I’m able to repro your failure for query 20 with the below.
Looks like the where s_supplier in
gets pushed down as filter into the subselect. The error message roughly means our distributed planner isn’t sending that subselect to the right leaf nodes - the correlated subselect will need a s_supplier
value from another leaf node.
I think there is likely some rewrite or table schema tweak to make this work, though I am not sure offhand what that might be.
drop all from plancache;
drop database if exists db;
create database db;
use db;
CREATE TABLE supplier (
S_SUPPKEY SERIAL PRIMARY KEY,
S_NAME CHAR(25),
S_ADDRESS VARCHAR(40),
S_NATIONKEY BIGINT NOT NULL, -- references N_NATIONKEY
S_PHONE CHAR(15),
S_ACCTBAL DECIMAL,
S_COMMENT VARCHAR(101)
);
CREATE TABLE nation (
N_NATIONKEY SERIAL PRIMARY KEY,
N_NAME CHAR(25),
N_REGIONKEY BIGINT NOT NULL, -- references R_REGIONKEY
N_COMMENT VARCHAR(152)
);
create table stock (
s_i_id int not null,
s_w_id int not null,
s_quantity smallint,
s_dist_01 char(24),
s_dist_02 char(24),
s_dist_03 char(24),
s_dist_04 char(24),
s_dist_05 char(24),
s_dist_06 char(24),
s_dist_07 char(24),
s_dist_08 char(24),
s_dist_09 char(24),
s_dist_10 char(24),
s_ytd decimal(8,0),
s_order_cnt smallint,
s_remote_cnt smallint,
s_data varchar(50),
PRIMARY KEY(s_w_id, s_i_id),
shard key(s_w_id)
);
-- page 16 of http://www.tpc.org/tpc_documents_current_versions/pdf/tpc-c_v5.11.0.pdf
create table orderline(
ol_o_id int,
ol_d_id int,
ol_w_id int,
ol_number int,
ol_i_id int,
ol_supply_w_id int,
ol_delivery_d datetime default null,
ol_quantity numeric(2),
ol_amount numeric(6, 2),
ol_dist_info char(24),
primary key(ol_w_id, ol_d_id, ol_o_id, ol_number)
);
create table item (
i_id int not null,
i_im_id int,
i_name varchar(24),
i_price decimal(5,2),
i_data varchar(50),
PRIMARY KEY(i_id)
);
select s_name, s_address
from supplier, nation
where s_suppkey in
(select mod(s_i_id * s_w_id, 10000)
from stock, orderline
where s_i_id in
(select i_id
from item
where i_data like 'co%')
and ol_i_id=s_i_id
and ol_delivery_d > '2010-05-23 12:00:00'
group by s_i_id, s_w_id, s_quantity
having 2*s_quantity > sum(ol_quantity))
and s_nationkey = n_nationkey
and n_name = 'Germany'
order by s_name;
-- Found correlated subselect that cannot be rewritten:
-- (`supplier`.`s_suppkey` in
-- (
-- select distinct ((`stock`.`s_i_id`*`stock`.`s_w_id`)%?) as `mod(s_i_id * s_w_id, 10000)`
-- from ((`?`.`stock` as `stock`
-- join `?`.`orderline` as `orderline` )
-- join `?`.`item` as `item` )
-- where ((`stock`.`s_i_id` = `item`.`i_id`)
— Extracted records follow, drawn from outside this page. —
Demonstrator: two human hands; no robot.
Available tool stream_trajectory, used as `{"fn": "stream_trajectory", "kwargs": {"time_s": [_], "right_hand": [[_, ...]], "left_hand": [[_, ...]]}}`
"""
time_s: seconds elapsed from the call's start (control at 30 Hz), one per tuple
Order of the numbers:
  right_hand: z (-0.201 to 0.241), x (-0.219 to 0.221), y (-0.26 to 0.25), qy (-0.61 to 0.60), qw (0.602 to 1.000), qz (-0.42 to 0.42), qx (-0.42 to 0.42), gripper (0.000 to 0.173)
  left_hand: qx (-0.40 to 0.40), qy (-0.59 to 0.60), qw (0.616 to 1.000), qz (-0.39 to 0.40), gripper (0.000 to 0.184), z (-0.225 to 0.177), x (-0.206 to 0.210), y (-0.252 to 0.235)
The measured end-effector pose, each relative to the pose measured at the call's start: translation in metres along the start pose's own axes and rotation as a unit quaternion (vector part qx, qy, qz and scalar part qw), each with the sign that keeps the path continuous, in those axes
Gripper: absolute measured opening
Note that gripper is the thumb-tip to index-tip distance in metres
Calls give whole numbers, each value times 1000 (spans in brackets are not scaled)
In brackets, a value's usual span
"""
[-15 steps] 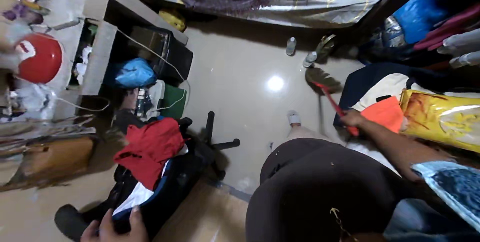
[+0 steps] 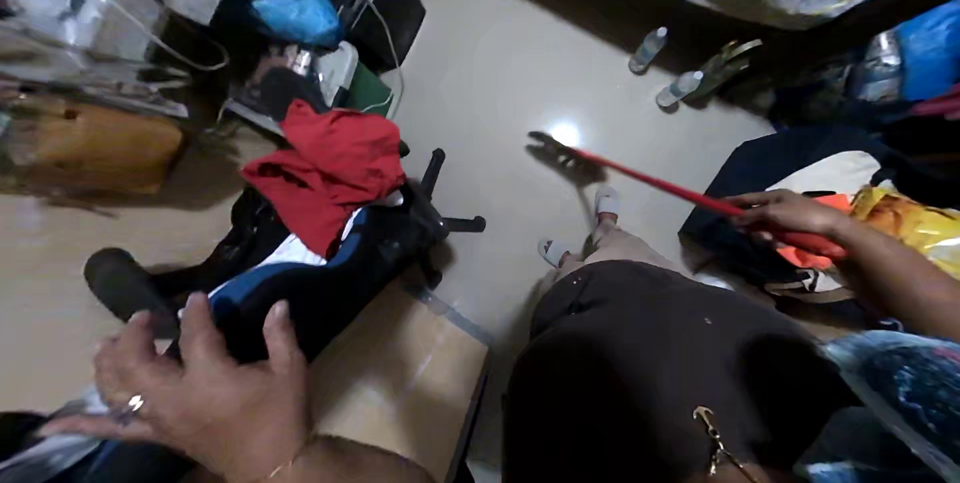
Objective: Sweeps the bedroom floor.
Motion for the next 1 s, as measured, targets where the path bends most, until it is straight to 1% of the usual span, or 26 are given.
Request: {"fn": "stream_trajectory", "kwargs": {"time_s": [0.03, 0.1, 0.13, 0.2, 0.27, 0.3, 0.37, 0.43, 0.5, 0.57, 0.67, 0.73, 0.8, 0.87, 0.93, 1.0], "right_hand": [[3, -6, 4, 25, 999, -37, 6, 41], [12, -2, -4, 60, 994, -90, 17, 46], [18, 6, -14, 63, 992, -108, 21, 47], [25, 31, -44, 56, 990, -126, 26, 42], [29, 69, -74, 57, 992, -103, 39, 35], [34, 90, -84, 63, 994, -78, 44, 33], [46, 129, -89, 83, 996, -8, 42, 30], [63, 149, -86, 78, 995, 53, 29, 26], [87, 139, -74, 40, 995, 89, 9, 31], [115, 106, -59, 8, 994, 105, -29, 33], [169, 40, -49, 16, 994, 73, -83, 36], [213, 5, -59, 60, 993, 21, -98, 37], [257, -14, -83, 107, 989, -36, -94, 42], [301, -17, -118, 143, 982, -71, -99, 45], [339, -14, -165, 178, 974, -82, -111, 44], [368, -4, -207, 239, 961, -64, -127, 40]], "left_hand": [[-10, 4, 1000, 3, 66, -1, 0, -1], [-21, -8, 1000, 11, 64, -5, 4, -4], [-22, -20, 1000, 8, 62, -6, 7, -4], [-15, -34, 999, 1, 61, -6, 11, -4], [-6, -25, 1000, 14, 62, -6, 9, -3], [-1, -9, 1000, 18, 62, -8, 4, -1], [8, 14, 1000, 12, 61, -8, -6, 3], [6, 9, 1000, 6, 61, -4, -10, 7], [1, -1, 1000, 6, 62, 0, -8, 7], [-16, -22, 1000, 15, 66, 1, -4, 5], [-64, -50, 996, 46, 73, 1, 4, -6], [-97, -72, 991, 63, 73, 4, 10, -18], [-130, -93, 984, 75, 72, 9, 15, -29], [-154, -100, 980, 81, 71, 10, 18, -36], [-178, -111, 974, 87, 69, 9, 20, -39], [-206, -116, 967, 95, 69, 5, 21, -45]]}}
Point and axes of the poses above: each hand's wrist, its own y-axis away from the middle knuckle, its own x-axis out of the palm, z = x × y, the point moved 9 cm from there along -y, towards the middle knuckle, and after that the axes turned 7 degrees about y, right-handed, at the moved point
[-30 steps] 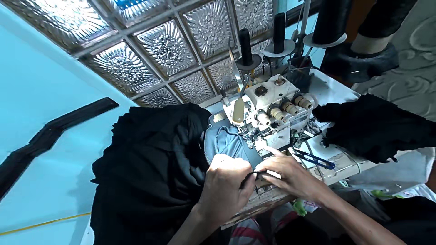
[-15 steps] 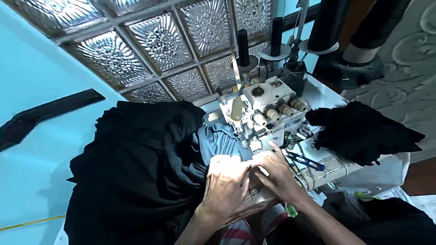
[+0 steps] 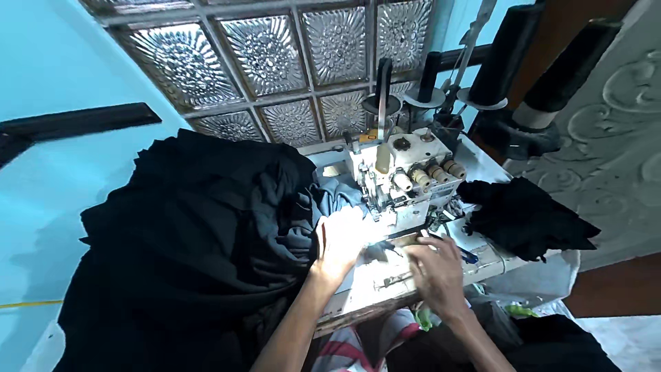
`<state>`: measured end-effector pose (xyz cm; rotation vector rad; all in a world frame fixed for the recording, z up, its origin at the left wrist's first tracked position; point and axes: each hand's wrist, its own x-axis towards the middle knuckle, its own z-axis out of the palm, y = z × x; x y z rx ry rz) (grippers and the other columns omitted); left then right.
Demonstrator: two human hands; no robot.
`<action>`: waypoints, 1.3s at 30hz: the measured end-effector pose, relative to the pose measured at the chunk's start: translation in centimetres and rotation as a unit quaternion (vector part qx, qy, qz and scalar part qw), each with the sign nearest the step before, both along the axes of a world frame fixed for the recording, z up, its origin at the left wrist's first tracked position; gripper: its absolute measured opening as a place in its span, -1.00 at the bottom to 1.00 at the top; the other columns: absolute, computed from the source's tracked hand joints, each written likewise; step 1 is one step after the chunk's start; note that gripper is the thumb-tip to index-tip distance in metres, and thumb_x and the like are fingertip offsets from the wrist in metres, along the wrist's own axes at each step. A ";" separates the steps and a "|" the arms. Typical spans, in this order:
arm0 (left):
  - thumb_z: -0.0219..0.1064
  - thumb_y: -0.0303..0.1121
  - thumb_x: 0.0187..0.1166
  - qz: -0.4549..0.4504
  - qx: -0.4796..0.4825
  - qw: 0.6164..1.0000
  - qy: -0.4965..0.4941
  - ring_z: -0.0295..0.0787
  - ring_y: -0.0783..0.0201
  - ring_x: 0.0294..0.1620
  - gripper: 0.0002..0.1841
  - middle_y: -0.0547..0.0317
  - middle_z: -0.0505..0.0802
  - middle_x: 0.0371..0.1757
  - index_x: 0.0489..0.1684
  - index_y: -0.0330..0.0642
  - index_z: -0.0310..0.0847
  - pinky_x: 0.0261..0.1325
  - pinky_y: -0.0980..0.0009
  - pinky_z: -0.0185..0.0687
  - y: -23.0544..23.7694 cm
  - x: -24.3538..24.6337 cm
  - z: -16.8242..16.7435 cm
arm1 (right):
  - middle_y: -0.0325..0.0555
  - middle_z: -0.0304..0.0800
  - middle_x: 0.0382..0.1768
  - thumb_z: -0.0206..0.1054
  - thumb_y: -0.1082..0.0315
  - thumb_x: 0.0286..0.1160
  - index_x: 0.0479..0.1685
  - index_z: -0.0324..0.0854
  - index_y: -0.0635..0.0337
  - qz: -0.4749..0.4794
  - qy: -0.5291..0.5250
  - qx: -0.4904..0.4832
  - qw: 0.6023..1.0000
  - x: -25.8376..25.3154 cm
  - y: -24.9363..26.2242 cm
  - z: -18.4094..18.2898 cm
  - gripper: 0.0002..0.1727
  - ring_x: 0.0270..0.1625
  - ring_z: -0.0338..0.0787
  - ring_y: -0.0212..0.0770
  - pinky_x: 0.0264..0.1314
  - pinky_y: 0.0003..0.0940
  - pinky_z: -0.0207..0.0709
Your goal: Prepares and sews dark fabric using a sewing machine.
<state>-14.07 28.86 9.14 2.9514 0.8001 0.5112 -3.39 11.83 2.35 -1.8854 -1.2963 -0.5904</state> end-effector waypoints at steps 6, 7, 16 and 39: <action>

-- and (`supplier`.`s_suppkey` = ((`stock`.`s_i_id`*`stock`.`s_w_id`)%?))
-- and (`orderline`.`ol_i_id` = `stock`.`s_i_id`)
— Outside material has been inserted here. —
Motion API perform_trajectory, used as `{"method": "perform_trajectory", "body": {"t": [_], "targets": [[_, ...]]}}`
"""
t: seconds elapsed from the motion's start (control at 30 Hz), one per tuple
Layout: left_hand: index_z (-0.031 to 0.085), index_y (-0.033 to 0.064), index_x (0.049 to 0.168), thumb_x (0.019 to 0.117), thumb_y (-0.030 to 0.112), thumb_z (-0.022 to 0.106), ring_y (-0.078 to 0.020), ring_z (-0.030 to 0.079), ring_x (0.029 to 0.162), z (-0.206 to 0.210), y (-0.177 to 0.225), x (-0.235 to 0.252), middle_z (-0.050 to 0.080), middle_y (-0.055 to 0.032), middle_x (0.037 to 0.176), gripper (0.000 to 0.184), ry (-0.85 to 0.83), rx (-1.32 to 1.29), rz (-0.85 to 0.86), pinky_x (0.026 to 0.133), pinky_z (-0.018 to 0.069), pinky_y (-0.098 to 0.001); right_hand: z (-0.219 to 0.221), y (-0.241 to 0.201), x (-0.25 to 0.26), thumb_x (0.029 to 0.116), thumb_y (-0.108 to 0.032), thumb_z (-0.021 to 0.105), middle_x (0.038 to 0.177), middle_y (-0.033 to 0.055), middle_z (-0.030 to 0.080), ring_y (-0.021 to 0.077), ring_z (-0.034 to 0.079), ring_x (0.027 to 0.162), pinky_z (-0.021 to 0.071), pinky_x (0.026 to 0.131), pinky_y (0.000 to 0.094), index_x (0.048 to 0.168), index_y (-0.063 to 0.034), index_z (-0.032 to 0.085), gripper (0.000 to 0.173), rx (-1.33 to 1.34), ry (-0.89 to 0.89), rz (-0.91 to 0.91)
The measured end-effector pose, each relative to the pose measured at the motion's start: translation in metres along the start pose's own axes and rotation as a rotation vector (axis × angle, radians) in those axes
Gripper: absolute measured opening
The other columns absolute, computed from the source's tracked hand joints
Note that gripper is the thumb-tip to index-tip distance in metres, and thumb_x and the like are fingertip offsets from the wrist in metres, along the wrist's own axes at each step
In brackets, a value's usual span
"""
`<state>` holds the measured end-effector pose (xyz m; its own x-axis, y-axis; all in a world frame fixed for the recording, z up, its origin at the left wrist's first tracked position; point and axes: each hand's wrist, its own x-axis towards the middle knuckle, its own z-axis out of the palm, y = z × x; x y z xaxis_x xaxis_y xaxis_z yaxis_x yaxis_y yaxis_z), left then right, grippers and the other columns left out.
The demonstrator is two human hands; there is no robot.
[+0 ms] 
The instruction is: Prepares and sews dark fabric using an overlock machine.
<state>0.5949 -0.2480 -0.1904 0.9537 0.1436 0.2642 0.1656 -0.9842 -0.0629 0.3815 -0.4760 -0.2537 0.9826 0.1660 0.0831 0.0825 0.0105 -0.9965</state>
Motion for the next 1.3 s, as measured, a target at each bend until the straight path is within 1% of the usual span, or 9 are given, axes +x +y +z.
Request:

-- and (`orderline`.`ol_delivery_d` > (?!:>datetime(6) null))
-- and (`item`.`i_data` like ?))
-- group by `stock`.`s_i_id`,
-- `stock`.`s_w_id`,
-- `stock`.`s_quantity`
-- having ((?*`stock`.`s_quantity`) > sum(`orderline`.`ol_quantity`)) )
-- )